La musique instrumentale de Pavel (1756-1808) et Antonín Vranický (1761-1820)

Pavel Vranický.

Pavel Vranický, ou Paul Wranitzky (1756-1808) est né en Moravie. Ce violoniste fut l’élève de Joseph Martin Kraus et de Joseph Haydn et fut lui-même un bon moment au service des Esterhazy. Pendant ses vingt dernières années, il devint un des musiciens les plus en vue de Vienne, notamment en qualité de directeur des orchestres des théâtres de la cour. Comme interprète, il fut particulièrement apprécié de Haydn et de Beethoven qui lui confièrent la direction pour l’un de sa Création et pour l’autre de sa Première Symphonie.
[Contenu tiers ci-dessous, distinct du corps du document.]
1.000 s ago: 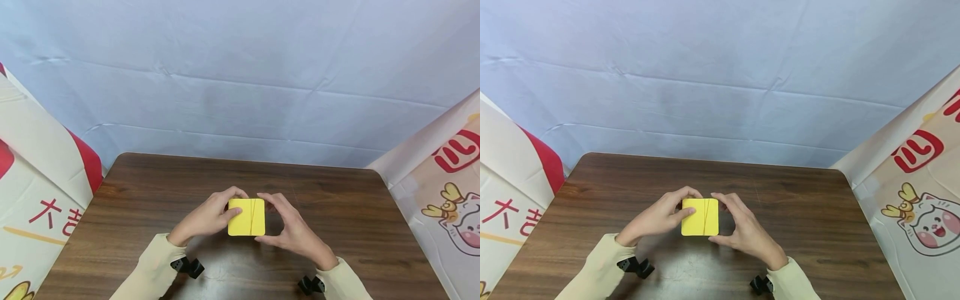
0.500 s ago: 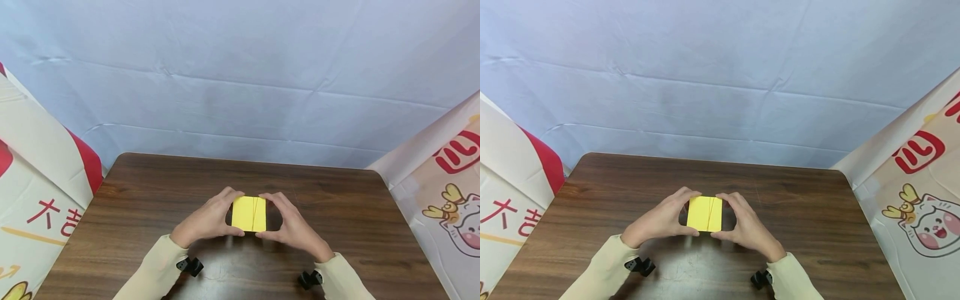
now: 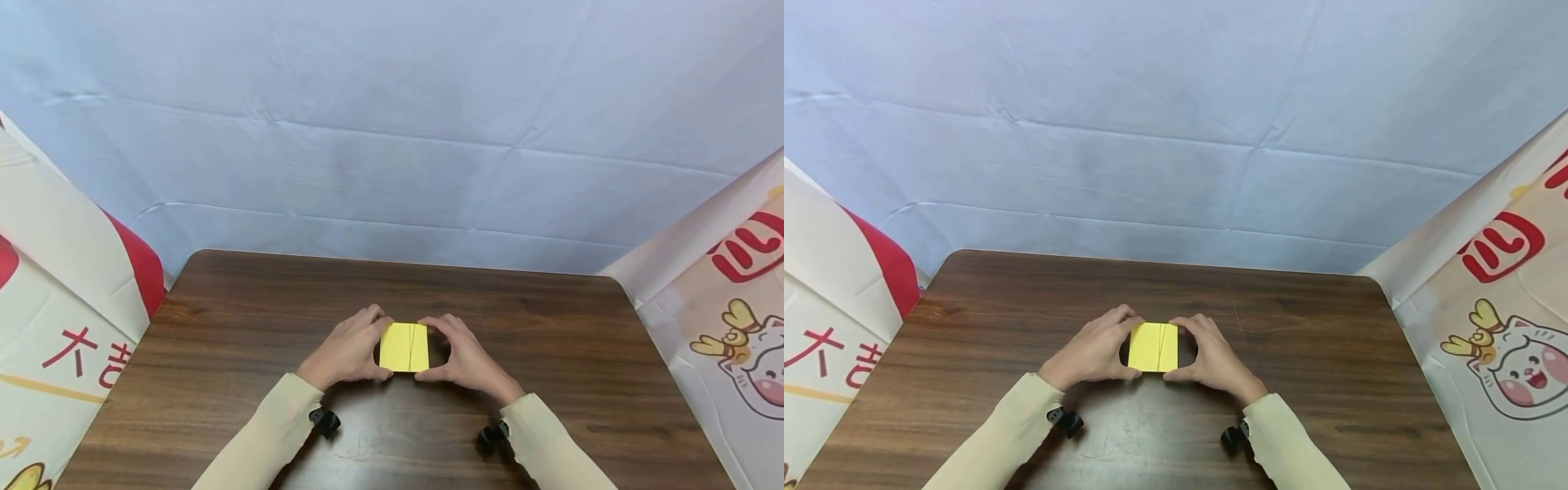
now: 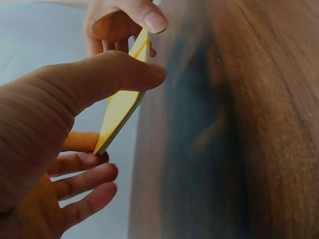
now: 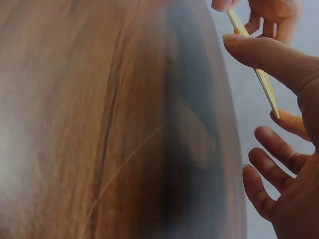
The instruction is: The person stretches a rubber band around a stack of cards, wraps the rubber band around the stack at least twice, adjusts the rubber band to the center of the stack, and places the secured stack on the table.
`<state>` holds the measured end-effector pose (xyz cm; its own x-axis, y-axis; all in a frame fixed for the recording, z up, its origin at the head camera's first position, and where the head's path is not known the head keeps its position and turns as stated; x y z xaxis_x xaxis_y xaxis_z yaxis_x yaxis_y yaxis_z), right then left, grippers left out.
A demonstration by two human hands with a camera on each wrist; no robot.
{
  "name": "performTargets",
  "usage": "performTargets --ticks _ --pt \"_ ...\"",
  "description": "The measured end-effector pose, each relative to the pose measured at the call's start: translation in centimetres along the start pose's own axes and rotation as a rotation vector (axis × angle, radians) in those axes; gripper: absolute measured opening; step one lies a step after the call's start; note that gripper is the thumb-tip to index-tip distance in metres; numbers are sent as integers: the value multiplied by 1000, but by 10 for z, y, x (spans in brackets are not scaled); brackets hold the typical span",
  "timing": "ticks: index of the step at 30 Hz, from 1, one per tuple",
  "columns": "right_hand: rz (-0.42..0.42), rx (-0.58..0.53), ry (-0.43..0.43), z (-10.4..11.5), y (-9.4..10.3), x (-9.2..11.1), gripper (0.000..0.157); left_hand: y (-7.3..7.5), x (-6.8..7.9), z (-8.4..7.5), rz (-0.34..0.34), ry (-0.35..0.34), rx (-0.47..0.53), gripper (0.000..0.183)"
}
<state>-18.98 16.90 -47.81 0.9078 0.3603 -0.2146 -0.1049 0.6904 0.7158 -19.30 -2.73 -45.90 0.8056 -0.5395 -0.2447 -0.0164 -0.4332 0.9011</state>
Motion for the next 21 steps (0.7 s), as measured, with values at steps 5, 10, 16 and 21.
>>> performTargets --ticks 5,10,16,21 --pt "67 34 -26 -11 -7 -5 85 -13 -5 4 36 13 -37 83" --pt "133 80 -57 -17 -13 -9 84 -23 -6 10 96 52 -31 84" --pt "158 190 -55 -20 -17 -12 87 -31 -5 14 130 67 -53 88" --pt "167 230 -53 -21 -19 -14 88 -32 -5 16 136 70 -60 86"
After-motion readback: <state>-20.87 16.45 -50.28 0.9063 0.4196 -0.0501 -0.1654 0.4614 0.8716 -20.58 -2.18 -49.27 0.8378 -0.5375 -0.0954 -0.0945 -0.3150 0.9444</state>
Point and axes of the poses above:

Comme compositeur, il s’imposa sur les scènes viennoises avec divers opéras ou singspiele, et l’un de ces ouvrages (Obéron), créé en 1789, fut une des sources d’une certaine Flûte enchantée écrite par Mozart deux ans plus tard. Mais il composa aussi beaucoup de musique instrumentale, en particulier des symphonies et des quatuors à cordes, deux domaines dans lesquels il apparaît comme un « grand petit maître » du dernier classicisme viennois. Un style dont il a si bien assimilé les techniques et canons esthétiques qu’à propos d’une de ses dernières symphonies (l’opus 52 en re majeur), on a pu dire qu’elle évoque irrésistiblement les Londoniennes de Haydn et les deux premières de Beethoven. Une autre de ses symphonies est parfois à l’honneur pour de tout autres raisons : sa Grande Sinfonie caractéristique pour la paix avec la République française, qu’il écrivit pour célébrer le traité de Campo-Formio et dont l’exécution fut interdite par un décret impérial.

Pavel Vranický, Symphonie en majeur opus 36 par les London Mozart Players, sou sla direcion de Matthias Bamert.

 

Pavel Vranický, Symphonie en majeur opus 52, II. Adagio, par le Dvořák Chamber Orchestra, sous la direction de Bohumil Gregor.

 

Pavel Vranický, Quatuor à cordes en fa majeur opus 16 no 4, Rondo non presto, par le par Stamic Quartet.

 

Antonín Vranický.

Son frère Antonín Vranický, ou Anton Wranitzky (1761-1820), lui-même violoniste, fit également carrière à Vienne où il fut notamment maître de chapelle du prince Lobkowitz. Il écrivit beaucoup de musique de chambre mais aussi des symphonies et des concertos, dont certains pour deux ou trois instruments solistes. Parmi ces œuvres fort bien écrites qui ont au moins le mérite d’enrichir notre connaissance de la vie musicale viennoise, on retiendra en particulier un très beau concerto en ut majeur pour deux altos.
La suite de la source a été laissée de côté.